→ INSTRUCTIONS FOR THE TASK
Provide only the number of lines below that contain the word "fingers".

→ COLLECTED MATERIAL
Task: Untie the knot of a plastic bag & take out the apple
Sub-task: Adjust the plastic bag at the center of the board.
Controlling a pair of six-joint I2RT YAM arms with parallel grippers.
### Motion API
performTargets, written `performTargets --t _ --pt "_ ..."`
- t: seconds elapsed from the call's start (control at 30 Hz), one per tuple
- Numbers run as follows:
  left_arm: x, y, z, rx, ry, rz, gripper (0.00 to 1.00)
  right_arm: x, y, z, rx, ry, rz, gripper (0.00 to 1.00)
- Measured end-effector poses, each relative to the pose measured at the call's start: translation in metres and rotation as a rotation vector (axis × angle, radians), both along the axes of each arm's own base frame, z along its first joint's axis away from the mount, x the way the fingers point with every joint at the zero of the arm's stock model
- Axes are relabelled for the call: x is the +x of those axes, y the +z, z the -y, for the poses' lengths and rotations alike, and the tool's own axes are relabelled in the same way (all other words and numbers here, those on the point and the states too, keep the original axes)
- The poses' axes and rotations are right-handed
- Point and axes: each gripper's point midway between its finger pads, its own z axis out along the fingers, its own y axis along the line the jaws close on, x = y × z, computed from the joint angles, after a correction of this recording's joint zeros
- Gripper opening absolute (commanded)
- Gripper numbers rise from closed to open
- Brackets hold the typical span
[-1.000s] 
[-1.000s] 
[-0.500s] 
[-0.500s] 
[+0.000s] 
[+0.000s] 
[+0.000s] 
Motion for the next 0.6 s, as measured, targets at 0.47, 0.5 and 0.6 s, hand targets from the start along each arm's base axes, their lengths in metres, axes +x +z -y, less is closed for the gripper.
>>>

→ EXERCISE ANSWER
2